--- Exercise requirements ---
Copy only what lies from the line containing "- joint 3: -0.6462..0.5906" through the line containing "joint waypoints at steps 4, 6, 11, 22" in the entries below, keeping both end lines exact and dropping every picture.

--- Extracted records ---
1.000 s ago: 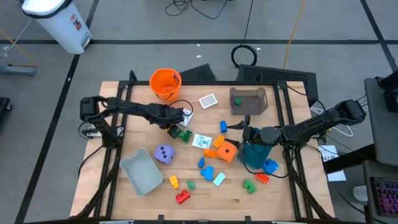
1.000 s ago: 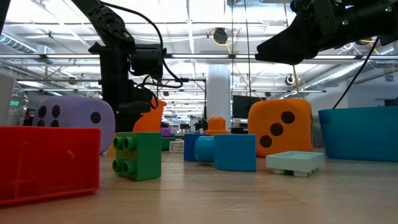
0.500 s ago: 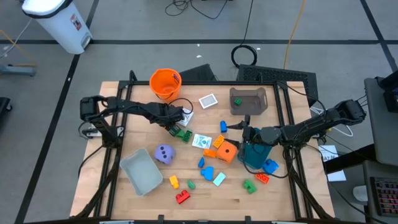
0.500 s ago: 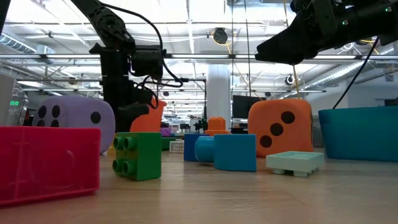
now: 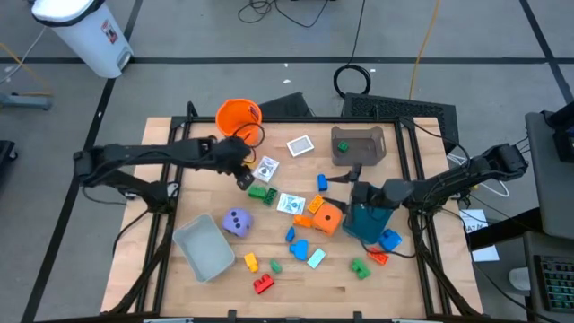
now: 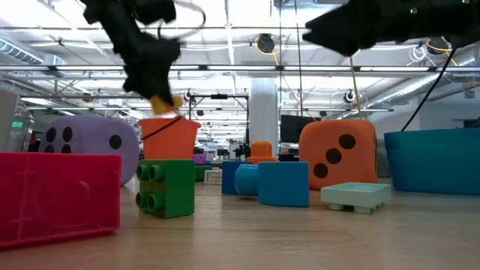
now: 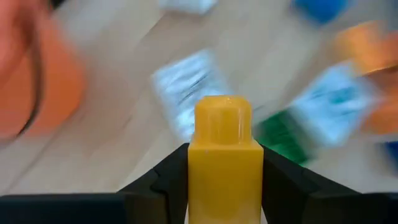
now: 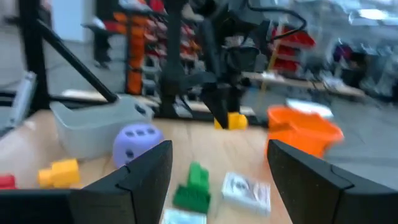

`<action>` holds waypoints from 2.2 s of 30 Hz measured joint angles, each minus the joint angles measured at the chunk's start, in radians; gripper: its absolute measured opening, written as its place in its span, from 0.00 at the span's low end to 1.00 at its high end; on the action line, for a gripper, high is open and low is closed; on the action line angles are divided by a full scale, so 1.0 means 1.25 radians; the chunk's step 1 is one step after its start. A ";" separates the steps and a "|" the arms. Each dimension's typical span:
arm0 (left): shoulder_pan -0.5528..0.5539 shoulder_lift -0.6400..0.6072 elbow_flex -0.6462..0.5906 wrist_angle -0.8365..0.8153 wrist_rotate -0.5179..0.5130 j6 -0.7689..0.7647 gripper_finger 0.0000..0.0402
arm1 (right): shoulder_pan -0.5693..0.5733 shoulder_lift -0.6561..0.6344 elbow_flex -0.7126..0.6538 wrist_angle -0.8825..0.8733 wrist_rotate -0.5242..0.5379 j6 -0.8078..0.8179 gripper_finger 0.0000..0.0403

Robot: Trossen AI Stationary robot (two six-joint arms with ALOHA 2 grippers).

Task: Pick & Place Toys
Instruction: Put the yellow game piece into the black bin

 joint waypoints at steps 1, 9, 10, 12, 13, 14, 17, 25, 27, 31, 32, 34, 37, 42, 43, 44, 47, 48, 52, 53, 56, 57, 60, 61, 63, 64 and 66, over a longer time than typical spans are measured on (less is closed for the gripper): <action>-0.008 -0.016 0.000 0.026 0.015 0.012 0.39 | -0.005 0.000 0.000 0.018 -0.024 -0.010 0.63; -0.088 -0.014 0.001 0.212 0.058 0.049 0.37 | -0.090 0.001 0.000 0.065 -0.222 0.065 0.63; -0.095 -0.003 0.001 0.229 0.063 0.054 0.37 | -0.099 0.007 0.000 0.069 -0.235 0.076 0.63; -0.107 0.023 0.000 0.274 0.069 0.060 0.39 | -0.115 0.023 0.000 0.085 -0.257 0.092 0.63; -0.112 0.036 0.000 0.302 0.070 0.061 0.39 | -0.120 0.033 0.000 0.094 -0.268 0.099 0.63; -0.115 0.048 0.000 0.326 0.070 0.062 0.39 | -0.125 0.045 0.000 0.114 -0.279 0.107 0.63; -0.123 0.088 0.000 0.391 0.083 0.074 0.39 | -0.141 0.089 0.000 0.169 -0.301 0.134 0.63; -0.131 0.188 0.066 0.458 0.133 0.101 0.36 | -0.161 0.219 0.017 0.302 -0.317 0.181 0.63; -0.142 0.219 0.103 0.442 0.134 0.126 0.37 | -0.162 0.247 0.031 0.315 -0.317 0.183 0.63; -0.164 0.280 0.192 0.390 0.135 0.171 0.38 | -0.162 0.295 0.052 0.346 -0.317 0.186 0.63; -0.168 0.293 0.214 0.375 0.132 0.180 0.38 | -0.162 0.303 0.055 0.355 -0.318 0.186 0.63; -0.176 0.315 0.251 0.348 0.130 0.198 0.38 | -0.162 0.312 0.056 0.369 -0.318 0.186 0.63; -0.186 0.332 0.284 0.334 0.130 0.222 0.39 | -0.162 0.314 0.056 0.370 -0.318 0.196 0.63; -0.194 0.333 0.298 0.327 0.119 0.246 0.39 | -0.162 0.314 0.050 0.373 -0.318 0.201 0.63; -0.196 0.333 0.299 0.326 0.111 0.252 0.39 | -0.162 0.314 0.046 0.379 -0.318 0.201 0.63; -0.199 0.333 0.301 0.326 0.105 0.257 0.39 | -0.162 0.314 0.043 0.382 -0.318 0.201 0.63; -0.204 0.333 0.301 0.331 0.081 0.275 0.39 | -0.162 0.314 0.037 0.386 -0.318 0.201 0.63; -0.206 0.333 0.301 0.332 0.076 0.279 0.39 | -0.162 0.314 0.035 0.389 -0.318 0.201 0.63; -0.211 0.333 0.301 0.345 0.066 0.290 0.39 | -0.162 0.314 0.034 0.402 -0.341 0.201 0.63; -0.212 0.333 0.301 0.349 0.066 0.291 0.39 | -0.162 0.314 0.034 0.404 -0.343 0.201 0.62; -0.212 0.333 0.301 0.359 0.066 0.294 0.39 | -0.162 0.314 0.034 0.408 -0.342 0.201 0.59; -0.212 0.333 0.301 0.361 0.065 0.296 0.39 | -0.162 0.314 0.034 0.408 -0.342 0.201 0.57; -0.212 0.333 0.301 0.365 0.066 0.299 0.39 | -0.162 0.314 0.034 0.408 -0.339 0.201 0.51; -0.212 0.333 0.301 0.367 0.066 0.300 0.39 | -0.162 0.313 0.034 0.408 -0.339 0.201 0.48; -0.213 0.333 0.301 0.368 0.066 0.306 0.39 | -0.162 0.313 0.034 0.409 -0.338 0.201 0.44; -0.213 0.333 0.301 0.370 0.066 0.308 0.39 | -0.162 0.313 0.034 0.409 -0.338 0.201 0.42; -0.212 0.333 0.301 0.376 0.066 0.311 0.39 | -0.162 0.313 0.034 0.410 -0.338 0.201 0.38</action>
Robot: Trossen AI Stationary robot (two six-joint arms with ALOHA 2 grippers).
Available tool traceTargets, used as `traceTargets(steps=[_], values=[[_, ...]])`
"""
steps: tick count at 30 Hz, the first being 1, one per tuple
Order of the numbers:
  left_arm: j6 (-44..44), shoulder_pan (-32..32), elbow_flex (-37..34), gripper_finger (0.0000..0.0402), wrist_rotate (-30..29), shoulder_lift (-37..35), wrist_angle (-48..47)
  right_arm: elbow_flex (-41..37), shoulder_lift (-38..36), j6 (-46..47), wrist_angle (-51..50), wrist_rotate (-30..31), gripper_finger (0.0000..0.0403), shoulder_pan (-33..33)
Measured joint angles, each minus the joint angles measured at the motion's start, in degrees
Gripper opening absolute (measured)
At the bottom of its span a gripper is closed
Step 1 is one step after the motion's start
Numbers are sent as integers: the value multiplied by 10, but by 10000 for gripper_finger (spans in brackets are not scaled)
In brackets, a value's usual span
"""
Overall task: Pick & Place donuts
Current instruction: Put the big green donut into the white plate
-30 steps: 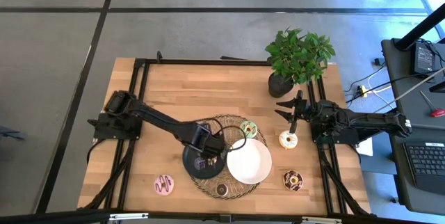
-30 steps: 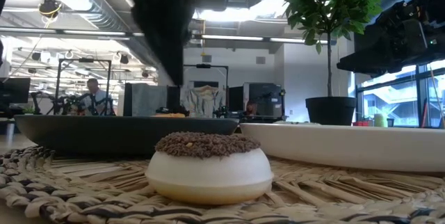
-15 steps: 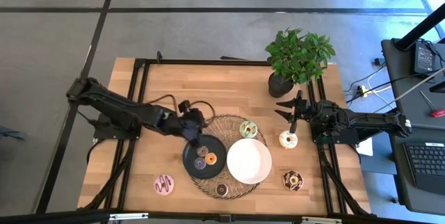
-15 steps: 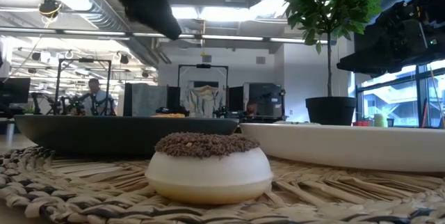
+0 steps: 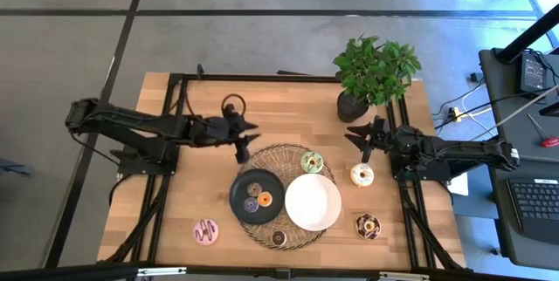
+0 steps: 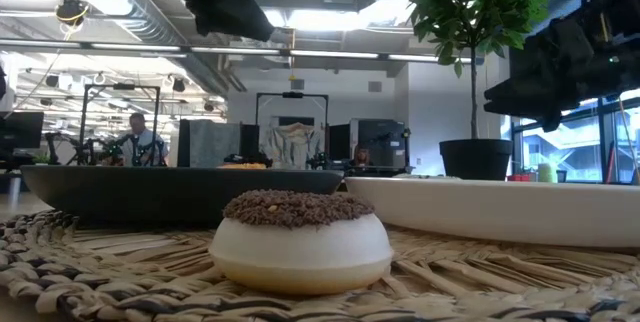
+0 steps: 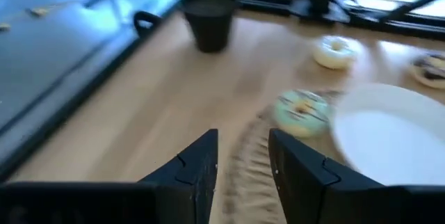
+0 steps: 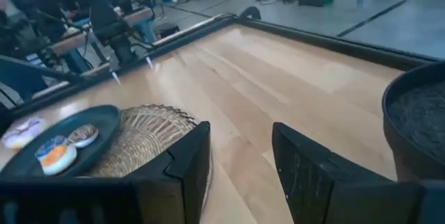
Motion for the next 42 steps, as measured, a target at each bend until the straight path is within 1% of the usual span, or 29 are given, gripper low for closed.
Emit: traceTargets(steps=[2, 5, 6, 7, 9, 10, 12, 13, 15, 16, 18, 20, 21, 25, 27, 31, 37, 42], values=[[-12, 7, 0, 122, -5, -4, 0, 0, 12, -23, 1, 0, 157, 0], [-26, 11, 0, 120, 1, -3, -1, 0, 34, -110, 2, 5, 157, 0], [-27, 11, 0, 120, 13, 0, 1, 0, 42, -137, 1, 9, 157, 0], [-24, 10, 0, 120, 36, 4, 3, 0, 50, -160, 2, 11, 157, 0], [8, 3, -5, 121, 92, 13, 17, 0, 66, -196, 7, 11, 157, 0], [28, -2, -14, 122, 127, 17, 54, 0, 74, -202, 16, 11, 157, 0], [48, -10, -44, 123, 200, 23, 173, 2, 89, -184, 51, 6, 157, 0], [52, -12, -57, 124, 244, 23, 226, 11, 96, -170, 53, -8, 157, 0], [52, -11, -85, 125, 330, 20, 317, 37, 112, -156, 39, -55, 157, 2], [52, -11, -101, 125, 361, 15, 347, 52, 122, -149, 24, -80, 157, 4], [54, -13, -130, 124, 396, 8, 400, 78, 146, -131, -5, -99, 157, 10], [60, -19, -156, 123, 397, 2, 434, 104, 174, -120, -29, -100, 157, 15], [60, -20, -168, 122, 386, 1, 446, 115, 191, -118, -38, -100, 157, 17], [48, -21, -194, 121, 311, 1, 478, 158, 270, -116, -48, -116, 157, 29], [45, -21, -201, 121, 276, 1, 476, 176, 315, -115, -44, -121, 157, 32], [44, -21, -204, 122, 232, 1, 475, 209, 412, -103, -31, -121, 157, 32], [43, -21, -204, 118, 224, 1, 478, 259, 547, -104, -21, -121, 157, 41], [43, -21, -203, 120, 221, 1, 479, 302, 637, -90, -18, -121, 157, 50]])
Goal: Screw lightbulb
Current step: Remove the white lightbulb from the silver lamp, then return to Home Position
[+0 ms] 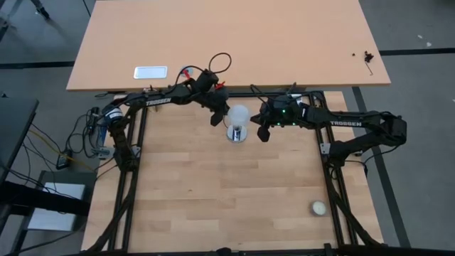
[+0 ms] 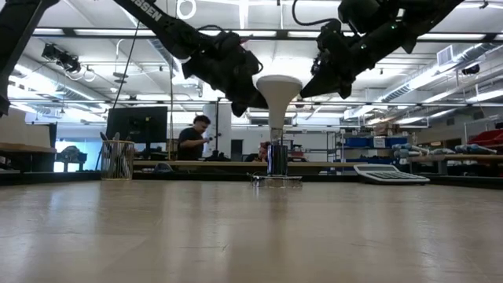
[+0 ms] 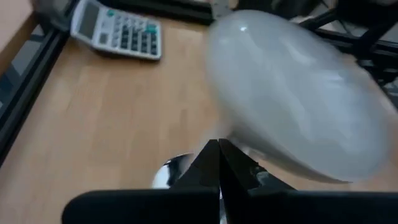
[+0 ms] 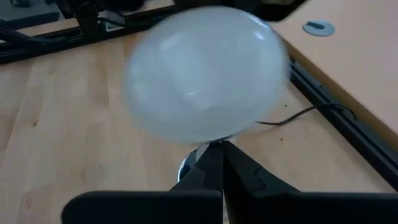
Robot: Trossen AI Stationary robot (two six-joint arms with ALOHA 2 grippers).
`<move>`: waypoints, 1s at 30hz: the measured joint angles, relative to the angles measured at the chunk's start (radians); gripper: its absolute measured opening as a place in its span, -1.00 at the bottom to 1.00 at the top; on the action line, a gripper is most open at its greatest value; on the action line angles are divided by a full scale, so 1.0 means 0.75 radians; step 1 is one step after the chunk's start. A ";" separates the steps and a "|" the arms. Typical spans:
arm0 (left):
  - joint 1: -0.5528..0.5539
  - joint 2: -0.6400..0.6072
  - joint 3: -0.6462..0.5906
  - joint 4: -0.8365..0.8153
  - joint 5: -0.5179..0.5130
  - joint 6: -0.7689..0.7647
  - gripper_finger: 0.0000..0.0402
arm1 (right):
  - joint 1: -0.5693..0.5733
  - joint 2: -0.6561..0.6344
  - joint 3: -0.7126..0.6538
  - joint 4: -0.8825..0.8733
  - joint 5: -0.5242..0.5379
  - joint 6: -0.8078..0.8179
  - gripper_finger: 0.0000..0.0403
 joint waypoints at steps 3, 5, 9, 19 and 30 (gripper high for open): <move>-0.010 -0.035 0.001 -0.029 0.006 0.001 -1.00 | 0.003 0.000 0.000 0.002 -0.018 0.005 -0.96; -0.022 -0.046 0.002 -0.055 0.006 0.003 -1.00 | 0.014 0.000 0.001 0.003 -0.020 0.013 -0.96; -0.056 -0.049 0.001 -0.101 -0.005 0.002 -1.00 | 0.053 0.000 0.001 0.008 -0.024 0.052 -0.96; -0.148 -0.050 -0.073 -0.124 -0.095 -0.001 -1.00 | 0.143 0.000 0.001 -0.021 0.006 0.070 -0.96; -0.264 -0.050 -0.131 -0.140 -0.121 0.010 -1.00 | 0.264 0.001 -0.053 -0.092 -0.159 0.149 -0.94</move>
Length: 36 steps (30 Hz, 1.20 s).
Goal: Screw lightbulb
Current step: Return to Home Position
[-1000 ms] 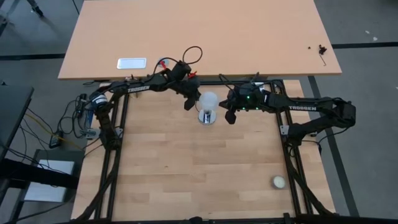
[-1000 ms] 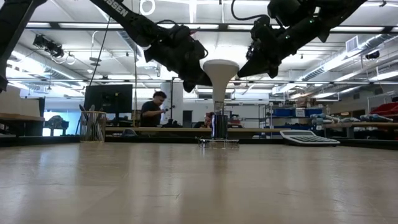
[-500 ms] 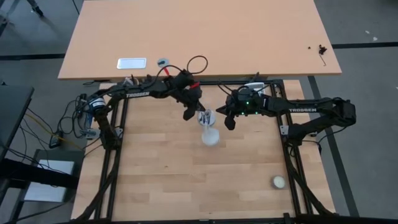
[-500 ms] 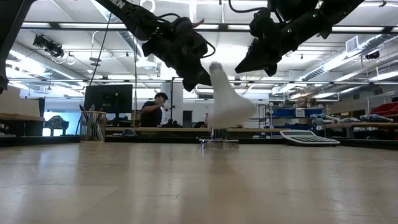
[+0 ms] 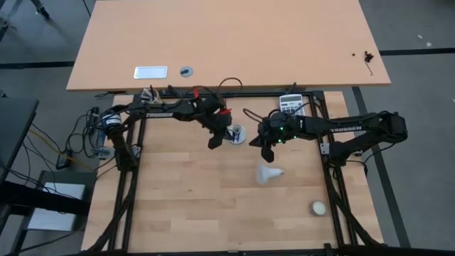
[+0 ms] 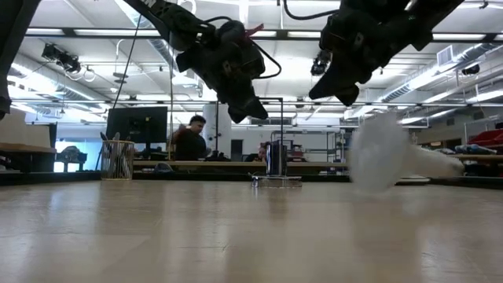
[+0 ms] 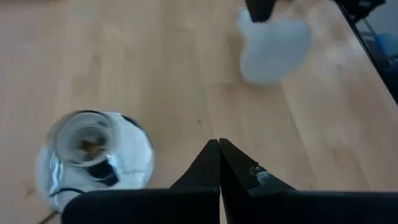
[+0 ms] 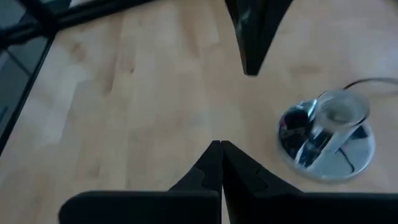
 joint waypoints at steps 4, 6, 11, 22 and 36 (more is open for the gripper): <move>-0.041 0.000 -0.015 -0.006 -0.016 0.004 -1.00 | 0.036 -0.004 0.000 -0.065 -0.011 0.000 -0.87; -0.059 0.000 -0.022 -0.015 -0.035 0.007 -1.00 | 0.055 -0.004 0.013 -0.150 -0.011 -0.001 -0.82; -0.106 0.000 -0.054 0.003 -0.048 0.009 -1.00 | 0.119 -0.006 0.073 -0.370 -0.011 -0.012 -0.72; -0.182 0.001 -0.111 0.168 -0.080 -0.026 -1.00 | 0.298 -0.077 0.129 -0.672 0.113 -0.048 -0.88; -0.190 0.001 -0.111 0.327 -0.201 -0.009 -1.00 | 0.354 -0.177 -0.026 -0.559 0.145 -0.111 -0.98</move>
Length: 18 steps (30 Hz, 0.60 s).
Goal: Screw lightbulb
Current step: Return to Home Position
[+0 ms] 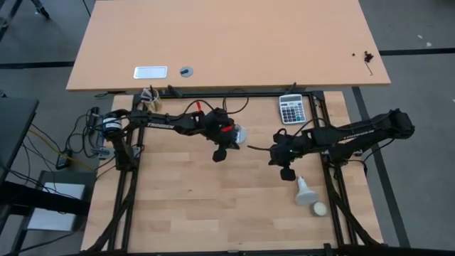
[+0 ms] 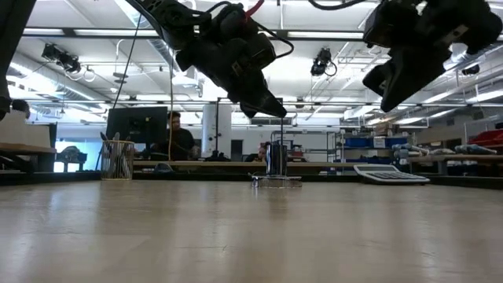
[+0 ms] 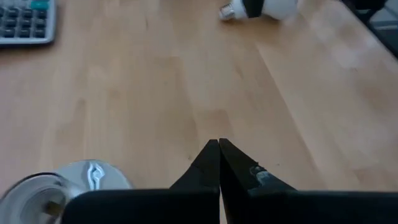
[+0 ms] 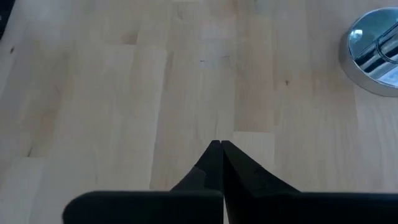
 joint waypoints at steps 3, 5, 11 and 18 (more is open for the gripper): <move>0.000 0.000 0.000 0.021 -0.021 0.001 -1.00 | 0.000 -0.073 -0.080 0.084 0.030 0.001 -0.99; 0.001 0.000 0.000 0.038 -0.022 0.001 -1.00 | 0.000 -0.137 -0.141 0.162 0.058 0.001 -0.99; 0.000 0.000 0.000 0.060 -0.024 0.001 -1.00 | 0.000 -0.368 -0.368 0.460 0.110 -0.035 -0.99; 0.000 0.000 0.000 0.064 -0.047 0.001 -1.00 | -0.001 -0.665 -0.554 0.617 0.226 -0.072 -0.99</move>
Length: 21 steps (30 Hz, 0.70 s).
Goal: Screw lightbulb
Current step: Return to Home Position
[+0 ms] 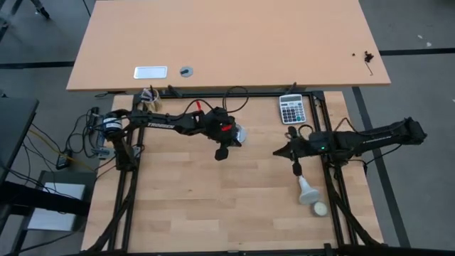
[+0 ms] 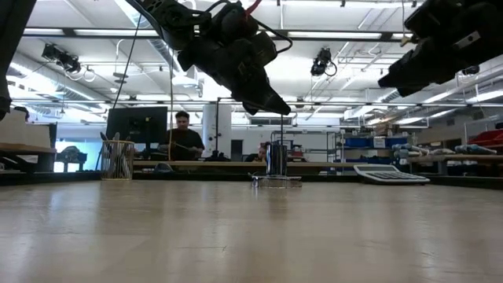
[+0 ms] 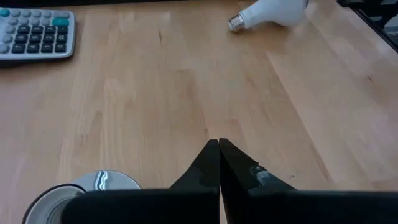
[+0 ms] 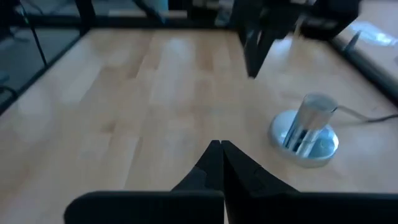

--- Task output ---
  - joint 3: -0.6462..0.5906
  - joint 4: -0.8365..0.8153
  - joint 5: -0.5179..0.5130
  - joint 6: -0.7689..0.7647
  - gripper_finger: 0.0000..0.0402
arm1 (right):
  - joint 1: -0.5693..0.5733
  - joint 2: -0.6561..0.6344
  - joint 3: -0.7126..0.6538
  - joint 4: -0.8825..0.8733
  - joint 5: -0.5242..0.5379
  - joint 6: -0.8078..0.8179
  - gripper_finger: 0.0000..0.0403
 joint waypoints at steps 3, 5, 9, 19 and 30 (gripper high for open): <move>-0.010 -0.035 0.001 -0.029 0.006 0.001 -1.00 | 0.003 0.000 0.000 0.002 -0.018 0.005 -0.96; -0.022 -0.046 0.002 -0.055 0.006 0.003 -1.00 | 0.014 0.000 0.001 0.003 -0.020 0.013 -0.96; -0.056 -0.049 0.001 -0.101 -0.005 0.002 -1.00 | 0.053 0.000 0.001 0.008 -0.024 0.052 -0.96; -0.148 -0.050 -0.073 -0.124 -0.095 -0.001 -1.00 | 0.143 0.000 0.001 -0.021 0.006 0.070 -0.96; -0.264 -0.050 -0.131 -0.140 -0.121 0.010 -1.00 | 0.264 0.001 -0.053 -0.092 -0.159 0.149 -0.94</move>
Length: 36 steps (30 Hz, 1.20 s).
Goal: Screw lightbulb
Current step: Return to Home Position
[-1000 ms] 
[-1000 ms] 
[-500 ms] 
[-500 ms] 
[+0 ms] 
[+0 ms] 
[+0 ms] 
[+0 ms] 
 joint waypoints at steps 4, 6, 11, 22 and 36 (more is open for the gripper): <move>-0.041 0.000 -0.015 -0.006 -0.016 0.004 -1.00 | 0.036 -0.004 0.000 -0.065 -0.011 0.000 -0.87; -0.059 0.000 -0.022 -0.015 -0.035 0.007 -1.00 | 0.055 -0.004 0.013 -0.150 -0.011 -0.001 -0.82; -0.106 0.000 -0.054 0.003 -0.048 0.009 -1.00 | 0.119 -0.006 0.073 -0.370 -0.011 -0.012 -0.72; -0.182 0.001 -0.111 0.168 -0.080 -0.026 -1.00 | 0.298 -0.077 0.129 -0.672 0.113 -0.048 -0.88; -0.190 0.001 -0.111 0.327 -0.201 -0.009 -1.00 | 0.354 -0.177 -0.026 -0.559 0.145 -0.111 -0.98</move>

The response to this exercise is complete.